HoG Handbook
 

Treatment for von Willebrand Disease

 

Von Willebrand Disease can be treated in several ways. The doctor at the HTC can check to see which treatment will work the best.
Treatment for VWD
One medicine that is used is DDAVP (desmopressin acetate). This drug causes von Willebrand factor that is stored in the body to be released into the bloodstream. Because it does not work for everyone, the doctor will first check the effect of DDAVP by giving the patient a dose when she or he is not bleeding. The doctor will then measure the von Willebrand factor level in the blood to see if it went up enough to stop bleeding. DDAVP can cause side effects – low sodium and possibly seizures – so doctors may not want to use it in elderly people or children under age five.

Most people use a form of DDAVP that is sprayed into the nose. It is known by the brand name Stimate®. From the nose, it is absorbed into the blood. DDAVP can also be injected directly into the blood through a vein or given as a shot under the skin.

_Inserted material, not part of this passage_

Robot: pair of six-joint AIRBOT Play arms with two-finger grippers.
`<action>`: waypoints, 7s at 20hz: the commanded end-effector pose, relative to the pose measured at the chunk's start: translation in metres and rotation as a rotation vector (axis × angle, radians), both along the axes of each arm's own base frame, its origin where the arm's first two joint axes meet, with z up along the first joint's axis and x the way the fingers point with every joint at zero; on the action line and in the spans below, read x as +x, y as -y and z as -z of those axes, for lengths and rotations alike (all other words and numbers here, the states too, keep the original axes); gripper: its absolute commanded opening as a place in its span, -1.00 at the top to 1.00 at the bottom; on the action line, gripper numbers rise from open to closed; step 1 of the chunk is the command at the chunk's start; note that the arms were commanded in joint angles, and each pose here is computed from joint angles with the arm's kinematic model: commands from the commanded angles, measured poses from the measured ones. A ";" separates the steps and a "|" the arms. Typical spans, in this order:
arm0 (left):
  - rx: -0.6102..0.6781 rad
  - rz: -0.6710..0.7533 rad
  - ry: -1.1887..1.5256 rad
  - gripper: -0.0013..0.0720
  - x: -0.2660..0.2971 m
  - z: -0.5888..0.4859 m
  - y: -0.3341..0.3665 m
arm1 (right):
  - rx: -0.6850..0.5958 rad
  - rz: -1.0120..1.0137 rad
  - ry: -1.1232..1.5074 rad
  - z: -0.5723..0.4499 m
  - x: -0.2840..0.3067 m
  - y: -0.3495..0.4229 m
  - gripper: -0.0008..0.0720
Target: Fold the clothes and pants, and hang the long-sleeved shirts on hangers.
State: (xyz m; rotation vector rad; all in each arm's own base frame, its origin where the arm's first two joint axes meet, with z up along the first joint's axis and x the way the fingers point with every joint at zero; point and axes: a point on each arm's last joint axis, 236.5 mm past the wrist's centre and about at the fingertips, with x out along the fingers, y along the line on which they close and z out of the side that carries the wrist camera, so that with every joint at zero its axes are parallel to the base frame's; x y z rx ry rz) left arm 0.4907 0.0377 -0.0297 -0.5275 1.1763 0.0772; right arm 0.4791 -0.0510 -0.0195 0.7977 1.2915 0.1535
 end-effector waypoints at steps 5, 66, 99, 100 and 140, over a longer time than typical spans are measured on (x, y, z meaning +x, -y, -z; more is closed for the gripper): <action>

Factor concentrate is the usual treatment for people with severe Type 1, Type 2A, Type 2B, and Type 3 VWD and those whose bodies don’t respond to DDAVP. People with VWD must use factor concentrate that has VWF in it. This means that they cannot use the recombinant factor products used by people with Hemophilia. Those products only contain factor VIII or factor IX. They don’t have any von Willebrand factor. In the United States, these are the brands of factor concentrate that contain VWF: Alphanate SD®, Humate P®, Koate DVI®, Wilate®, and Vonvendi® (the first recombinant VWF approved by the FDA). In an emergency, doctors might give a person with VWD a blood product called cryoprecipitate to stop bleeding. It contains von Willebrand factor along with other factor proteins. However, since cryoprecipitate is not treated to kill viruses, it is not recommended. It is used only if other medicines are not available at all.

In general, people with mild to moderate VWD can expect few problems with bleeding except when having surgery. A person with severe VWD may have many of the same problems that a person with Hemophilia has, including bleeding into joints. They need to treat bleeds early, visit an HTC regularly, and be under the care of a hematologist.

People with VWD should not take aspirin or ibuprofen or medicines that contain them. The aspirin will make the platelets not work as well. It is best to ask the pharmacist before using any drug off the shelf. Aspirin is put in some of the least-likely medicines. Taking large amounts of vitamin E can also mess up your platelets. They can’t stick together as well.

People with VWD should carry medical alert information like wallet cards, necklaces, and bracelets. These should include their disease, their factor levels, and how they are treated for bleeding.